Ayr Advertiser
- Type: Weekly newspaper
- Owner: Newsquest
- Founded: 1803; 222 years ago
- Language: English
- City: Ardrossan
- Country: United Kingdom
- Circulation: 543 (as of 2023)
- Website: ayradvertiser.com

= Ayr Advertiser =

The Ayr Advertiser is a weekly Scottish local newspaper, serving the community of South Ayrshire with local news, issues and sports coverage. The Ayr Advertiser was founded in 1803, originally entitled the "Air Advertiser, or, West Country Journal", and claims to be the oldest weekly newspaper in Scotland.

The paper is part of the Ayr Advertiser Series, which incorporates the Troon and Prestwick Times and the Carrick Herald. It is produced as part of the Ayrshire Weekly Press (AWP) group, with sister papers including the Ardrossan and Saltcoats Herald, the Irvine Times, Largs and Millport News and the Cumnock Chronicle.
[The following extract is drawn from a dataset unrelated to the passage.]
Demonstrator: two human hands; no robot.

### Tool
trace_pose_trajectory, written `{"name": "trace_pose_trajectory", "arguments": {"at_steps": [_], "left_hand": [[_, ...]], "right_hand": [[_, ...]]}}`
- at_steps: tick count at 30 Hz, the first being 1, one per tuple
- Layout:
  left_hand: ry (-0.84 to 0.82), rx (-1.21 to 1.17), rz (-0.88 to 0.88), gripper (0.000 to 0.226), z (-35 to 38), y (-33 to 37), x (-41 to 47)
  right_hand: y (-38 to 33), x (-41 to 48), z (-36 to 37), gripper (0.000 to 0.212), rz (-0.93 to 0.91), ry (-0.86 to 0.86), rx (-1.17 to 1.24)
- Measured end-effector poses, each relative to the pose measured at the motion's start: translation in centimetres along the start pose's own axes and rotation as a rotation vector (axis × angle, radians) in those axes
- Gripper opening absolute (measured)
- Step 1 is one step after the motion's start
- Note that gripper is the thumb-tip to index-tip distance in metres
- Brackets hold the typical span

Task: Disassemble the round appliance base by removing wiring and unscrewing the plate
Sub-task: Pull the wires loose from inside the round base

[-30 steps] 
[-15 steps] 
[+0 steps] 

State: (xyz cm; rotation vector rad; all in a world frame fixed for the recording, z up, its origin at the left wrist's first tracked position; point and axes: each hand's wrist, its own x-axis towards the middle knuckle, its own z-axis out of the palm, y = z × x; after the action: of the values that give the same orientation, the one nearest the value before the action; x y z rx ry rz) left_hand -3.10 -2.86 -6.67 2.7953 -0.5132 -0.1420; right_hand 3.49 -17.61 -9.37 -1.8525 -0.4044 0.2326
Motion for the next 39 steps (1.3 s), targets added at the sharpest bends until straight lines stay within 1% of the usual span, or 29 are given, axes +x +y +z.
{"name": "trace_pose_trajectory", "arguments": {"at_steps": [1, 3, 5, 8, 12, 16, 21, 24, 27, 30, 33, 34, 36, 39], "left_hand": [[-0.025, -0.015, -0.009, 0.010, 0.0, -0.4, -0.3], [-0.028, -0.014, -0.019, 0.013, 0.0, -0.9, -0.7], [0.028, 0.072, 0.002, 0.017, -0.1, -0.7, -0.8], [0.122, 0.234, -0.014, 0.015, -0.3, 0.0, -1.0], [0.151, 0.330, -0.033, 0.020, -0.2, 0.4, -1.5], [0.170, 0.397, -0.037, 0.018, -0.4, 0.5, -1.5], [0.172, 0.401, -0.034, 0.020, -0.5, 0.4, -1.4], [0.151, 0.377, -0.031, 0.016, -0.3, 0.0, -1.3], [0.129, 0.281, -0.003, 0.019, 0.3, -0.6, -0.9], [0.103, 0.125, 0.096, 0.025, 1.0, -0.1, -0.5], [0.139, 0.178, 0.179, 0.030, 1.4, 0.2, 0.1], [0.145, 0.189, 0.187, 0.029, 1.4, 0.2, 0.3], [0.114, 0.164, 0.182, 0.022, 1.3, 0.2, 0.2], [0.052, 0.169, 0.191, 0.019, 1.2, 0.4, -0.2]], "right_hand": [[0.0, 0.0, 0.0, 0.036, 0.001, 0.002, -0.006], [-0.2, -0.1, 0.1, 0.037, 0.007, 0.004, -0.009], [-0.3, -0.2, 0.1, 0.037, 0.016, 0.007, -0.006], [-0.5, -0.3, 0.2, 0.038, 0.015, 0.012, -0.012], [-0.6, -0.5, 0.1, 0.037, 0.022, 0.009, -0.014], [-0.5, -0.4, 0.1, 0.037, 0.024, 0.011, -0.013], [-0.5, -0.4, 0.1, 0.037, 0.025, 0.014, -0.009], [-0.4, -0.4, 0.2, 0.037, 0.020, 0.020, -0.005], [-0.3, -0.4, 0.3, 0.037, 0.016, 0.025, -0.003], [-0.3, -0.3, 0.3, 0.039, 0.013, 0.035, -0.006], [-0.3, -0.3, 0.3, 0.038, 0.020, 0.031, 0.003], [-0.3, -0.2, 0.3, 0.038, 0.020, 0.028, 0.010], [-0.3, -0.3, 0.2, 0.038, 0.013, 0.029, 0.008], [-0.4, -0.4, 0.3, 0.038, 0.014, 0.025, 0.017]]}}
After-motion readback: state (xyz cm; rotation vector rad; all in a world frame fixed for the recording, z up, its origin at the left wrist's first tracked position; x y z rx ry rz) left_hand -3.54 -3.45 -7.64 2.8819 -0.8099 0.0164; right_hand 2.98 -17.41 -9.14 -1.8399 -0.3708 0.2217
The owners of the AWP were Clyde and Forth Press, who owned titles across the UK. The company went into receivership after the death of Deirdre Romanes and were acquired by management and Lloyds Bank under the name Romanes Media in 2012. Newsquest acquired Romanes Media in 2015.

Historical copies of the Ayr Advertiser, dating back to 1839, are available to search and view in digitised form at The British Newspaper Archive.

In October 2020, during the worldwide COVID-19 pandemic, the Ayr Advertiser ran a story about the diagnosis of US President Donald Trump with COVID-19 under the headline "Turnberry hotelier tests positive for coronavirus", in reference to his ownership of the Trump Turnberry golf course.